What to do: Go over the listing below line by line, and return each one holding the string "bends".

Available data:
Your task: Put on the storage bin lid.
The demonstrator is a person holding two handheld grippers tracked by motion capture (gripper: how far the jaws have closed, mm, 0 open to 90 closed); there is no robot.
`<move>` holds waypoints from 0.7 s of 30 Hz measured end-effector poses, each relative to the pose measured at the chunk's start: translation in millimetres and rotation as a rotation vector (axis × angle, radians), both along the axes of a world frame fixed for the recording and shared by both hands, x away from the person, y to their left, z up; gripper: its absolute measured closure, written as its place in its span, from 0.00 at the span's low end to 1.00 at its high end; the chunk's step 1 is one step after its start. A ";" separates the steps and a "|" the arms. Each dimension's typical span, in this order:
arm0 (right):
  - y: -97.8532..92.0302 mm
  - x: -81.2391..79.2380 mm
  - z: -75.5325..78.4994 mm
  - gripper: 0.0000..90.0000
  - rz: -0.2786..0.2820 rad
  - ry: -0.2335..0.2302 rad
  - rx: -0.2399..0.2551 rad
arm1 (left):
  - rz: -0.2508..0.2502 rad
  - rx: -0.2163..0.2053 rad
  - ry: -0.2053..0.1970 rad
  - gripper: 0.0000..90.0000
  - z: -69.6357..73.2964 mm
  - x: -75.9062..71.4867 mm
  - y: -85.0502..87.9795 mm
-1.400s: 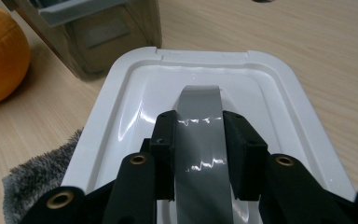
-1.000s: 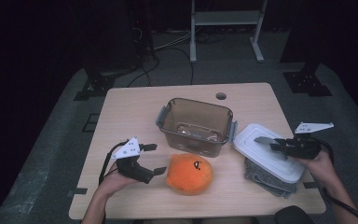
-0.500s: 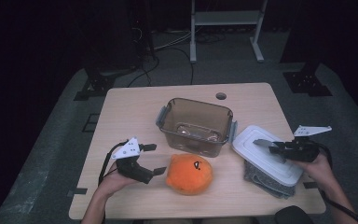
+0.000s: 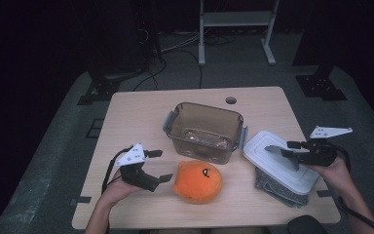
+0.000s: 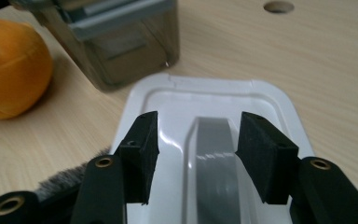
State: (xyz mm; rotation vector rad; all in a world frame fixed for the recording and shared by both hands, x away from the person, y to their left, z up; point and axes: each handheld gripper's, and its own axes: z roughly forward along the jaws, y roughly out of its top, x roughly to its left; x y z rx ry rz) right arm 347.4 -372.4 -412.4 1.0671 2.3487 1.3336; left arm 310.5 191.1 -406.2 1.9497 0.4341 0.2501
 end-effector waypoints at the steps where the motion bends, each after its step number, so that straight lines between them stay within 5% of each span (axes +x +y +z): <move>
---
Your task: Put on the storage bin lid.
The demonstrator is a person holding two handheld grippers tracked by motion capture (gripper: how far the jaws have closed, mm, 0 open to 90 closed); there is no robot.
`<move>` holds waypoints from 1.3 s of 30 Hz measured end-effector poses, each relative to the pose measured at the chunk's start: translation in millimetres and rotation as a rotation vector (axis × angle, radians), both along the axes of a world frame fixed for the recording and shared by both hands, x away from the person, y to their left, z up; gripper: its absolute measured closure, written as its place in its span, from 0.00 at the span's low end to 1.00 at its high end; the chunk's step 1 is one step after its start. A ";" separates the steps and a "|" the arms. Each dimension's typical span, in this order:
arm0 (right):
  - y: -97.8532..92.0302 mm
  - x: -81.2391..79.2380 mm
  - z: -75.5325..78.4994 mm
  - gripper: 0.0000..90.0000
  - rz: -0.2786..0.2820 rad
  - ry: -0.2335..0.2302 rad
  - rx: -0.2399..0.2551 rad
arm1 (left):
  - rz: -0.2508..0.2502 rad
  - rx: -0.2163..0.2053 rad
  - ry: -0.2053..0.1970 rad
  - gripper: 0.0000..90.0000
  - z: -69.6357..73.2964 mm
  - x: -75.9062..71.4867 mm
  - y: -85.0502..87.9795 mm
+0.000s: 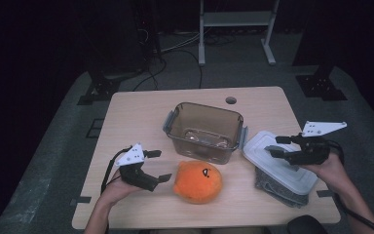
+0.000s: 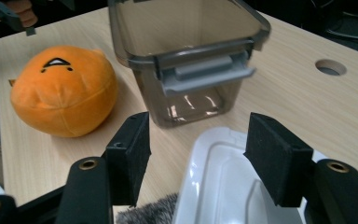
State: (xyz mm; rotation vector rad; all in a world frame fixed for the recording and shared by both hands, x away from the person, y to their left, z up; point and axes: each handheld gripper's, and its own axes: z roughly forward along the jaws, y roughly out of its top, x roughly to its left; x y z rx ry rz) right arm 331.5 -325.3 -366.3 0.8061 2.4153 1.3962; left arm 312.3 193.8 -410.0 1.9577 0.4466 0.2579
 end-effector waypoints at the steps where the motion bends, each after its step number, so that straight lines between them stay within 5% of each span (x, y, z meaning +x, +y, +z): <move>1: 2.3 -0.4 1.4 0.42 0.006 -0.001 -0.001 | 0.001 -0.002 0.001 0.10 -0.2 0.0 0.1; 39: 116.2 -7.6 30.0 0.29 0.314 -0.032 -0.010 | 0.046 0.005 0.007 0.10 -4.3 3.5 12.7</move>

Response:
 end-effector waypoints at the steps where the motion bends, each after its step number, so that straight lines between them stay within 5% of each span (axes +x +y +z): <move>
 end-effector waypoints at the steps where the motion bends, each after its step number, so that straight lines between them stay within 5% of each span (x, y, z meaning +x, +y, +z): <move>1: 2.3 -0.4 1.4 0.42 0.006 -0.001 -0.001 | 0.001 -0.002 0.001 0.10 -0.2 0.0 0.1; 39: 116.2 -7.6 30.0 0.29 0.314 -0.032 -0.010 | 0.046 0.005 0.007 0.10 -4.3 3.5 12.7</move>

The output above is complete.